Our study has several strengths and limitations. This was a study with relatively large sample, where all the insertions were performed by a single radiation oncologist, therefore limiting technical biases as much as possible. To our knowledge, this is the only study to include three different modern hybrid applicators (Venezia, Utrecht, and interstitial ring) that are commercially available. First, we acknowledge that it is difficult to extrapolate from a single-center and single-operator experience, and thus, the generalizability of our findings is limited. In addition, our sedation approach may not be replicated in institutions with different training programs or brachytherapy infrastructure.
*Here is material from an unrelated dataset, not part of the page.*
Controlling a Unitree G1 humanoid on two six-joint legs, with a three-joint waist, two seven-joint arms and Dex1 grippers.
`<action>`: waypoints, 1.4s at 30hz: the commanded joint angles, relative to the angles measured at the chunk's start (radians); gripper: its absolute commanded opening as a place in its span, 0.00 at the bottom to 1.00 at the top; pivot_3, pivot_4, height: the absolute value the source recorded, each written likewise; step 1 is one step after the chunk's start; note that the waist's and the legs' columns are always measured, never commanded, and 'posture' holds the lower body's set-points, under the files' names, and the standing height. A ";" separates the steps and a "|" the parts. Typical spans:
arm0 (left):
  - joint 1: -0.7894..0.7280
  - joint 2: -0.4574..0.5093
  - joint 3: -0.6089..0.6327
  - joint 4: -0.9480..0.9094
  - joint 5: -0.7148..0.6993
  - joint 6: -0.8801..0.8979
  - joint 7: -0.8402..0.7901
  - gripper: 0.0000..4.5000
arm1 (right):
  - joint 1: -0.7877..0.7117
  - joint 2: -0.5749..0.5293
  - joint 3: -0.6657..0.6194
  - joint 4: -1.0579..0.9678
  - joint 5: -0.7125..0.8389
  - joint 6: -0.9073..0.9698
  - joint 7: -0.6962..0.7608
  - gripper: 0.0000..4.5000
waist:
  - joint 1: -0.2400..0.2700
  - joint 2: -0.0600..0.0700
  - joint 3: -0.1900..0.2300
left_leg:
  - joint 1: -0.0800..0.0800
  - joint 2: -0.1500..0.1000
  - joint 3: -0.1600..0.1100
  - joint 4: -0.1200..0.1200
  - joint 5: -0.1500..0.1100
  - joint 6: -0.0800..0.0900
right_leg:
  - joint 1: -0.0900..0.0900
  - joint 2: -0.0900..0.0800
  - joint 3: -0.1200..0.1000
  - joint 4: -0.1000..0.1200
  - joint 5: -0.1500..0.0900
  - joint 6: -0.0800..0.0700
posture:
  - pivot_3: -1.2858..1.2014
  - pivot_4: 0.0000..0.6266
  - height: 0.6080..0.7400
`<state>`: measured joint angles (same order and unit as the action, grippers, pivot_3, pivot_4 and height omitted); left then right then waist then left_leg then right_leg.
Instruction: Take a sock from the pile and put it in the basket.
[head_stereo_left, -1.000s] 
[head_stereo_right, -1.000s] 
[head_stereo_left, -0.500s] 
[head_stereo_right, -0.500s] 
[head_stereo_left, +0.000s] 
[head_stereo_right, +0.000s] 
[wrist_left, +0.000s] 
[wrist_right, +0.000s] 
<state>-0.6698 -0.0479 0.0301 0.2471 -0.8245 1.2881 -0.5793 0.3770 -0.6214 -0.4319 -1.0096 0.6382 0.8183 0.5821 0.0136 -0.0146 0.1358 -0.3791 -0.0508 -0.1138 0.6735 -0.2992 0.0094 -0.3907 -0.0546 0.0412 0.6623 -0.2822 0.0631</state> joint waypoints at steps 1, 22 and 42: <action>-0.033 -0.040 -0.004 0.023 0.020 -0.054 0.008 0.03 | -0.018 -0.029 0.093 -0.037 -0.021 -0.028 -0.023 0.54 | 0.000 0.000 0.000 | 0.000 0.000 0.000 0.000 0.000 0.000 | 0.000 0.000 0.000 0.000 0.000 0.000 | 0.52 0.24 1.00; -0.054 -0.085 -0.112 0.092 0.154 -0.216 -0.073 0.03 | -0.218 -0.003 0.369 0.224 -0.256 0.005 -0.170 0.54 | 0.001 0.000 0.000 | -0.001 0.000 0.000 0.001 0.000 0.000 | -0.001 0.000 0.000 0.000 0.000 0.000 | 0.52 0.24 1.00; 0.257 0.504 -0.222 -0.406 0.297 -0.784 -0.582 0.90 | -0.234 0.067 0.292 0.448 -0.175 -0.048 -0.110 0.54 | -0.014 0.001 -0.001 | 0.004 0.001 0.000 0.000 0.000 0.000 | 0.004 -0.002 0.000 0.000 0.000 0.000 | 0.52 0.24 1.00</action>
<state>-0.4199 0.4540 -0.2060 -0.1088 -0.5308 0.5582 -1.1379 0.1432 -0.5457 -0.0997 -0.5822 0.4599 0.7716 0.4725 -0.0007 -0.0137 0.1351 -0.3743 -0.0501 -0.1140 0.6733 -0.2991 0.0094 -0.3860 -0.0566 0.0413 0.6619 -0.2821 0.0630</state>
In our department, all brachytherapy practitioners, medical officers, and specialist trainees providing sedation must have received training accredited by our institution before undertaking independent practice. They must also be trained to manage sedation-related complications, including cardiovascular collapse. Patients should be carefully selected, medically pre-assessed, and informed consent must be obtained. Patients with anxiety or ASA class III or greater are not ideal candidates for this approach, and should be reserved for an anesthetist. A proof of generalizability of our approach would require an external validation by other investigators. Second, our study did not address patient’s satisfaction during and after the procedure. Data on patient’s scores for pain and discomfort during and immediately after the insertion is lacking. This is largely due to the altered level of consciousness when analgesia and sedative drugs are given during the procedure. Although here, the administration of sedation during the insertions was essentially based on continuous clinical assessment of the patient by the brachytherapist and seditionist, pain scores reported by communicable patients were not documented. However, all the patients reported pain score of 0 to 1 at the time of discharge. Further prospective studies are warranted to evaluate patient’s satisfaction profile of sedation.
Despite the various limitations, we consider that this study with a significant number of insertions provides important insights concerning this form of sedation for interstitial brachytherapy, which is so widespread in countries with limited resources. In conclusion, in the proper setting, with trained staff and appropriate set up, outpatient interstitial brachytherapy with non-anesthetist-administered sedation is not only achievable and well tolerated, but also enable the delivery of interstitial brachytherapy in patients who cannot tolerate general or regional anesthesia, in addition to cost and resource containment.

Conclusions

Outpatient interstitial brachytherapy with non-anesthetist-administered sedation is achievable and can significantly lessen the burden on hospital resources. However, close consultation with an anesthesia department is required for high-risks patients. This method is potentially cost-effective and provides a practical approach in the case of limited access to anesthetist.

Acknowledgements

We are grateful to Dr Fong Kam Weng for his support. This work was supported in part by the National Cancer Centre Singapore Cancer Fund (grant ID: COMCF-YR2017-MAY-SD2).

Disclosure

The authors report no conflict of interest.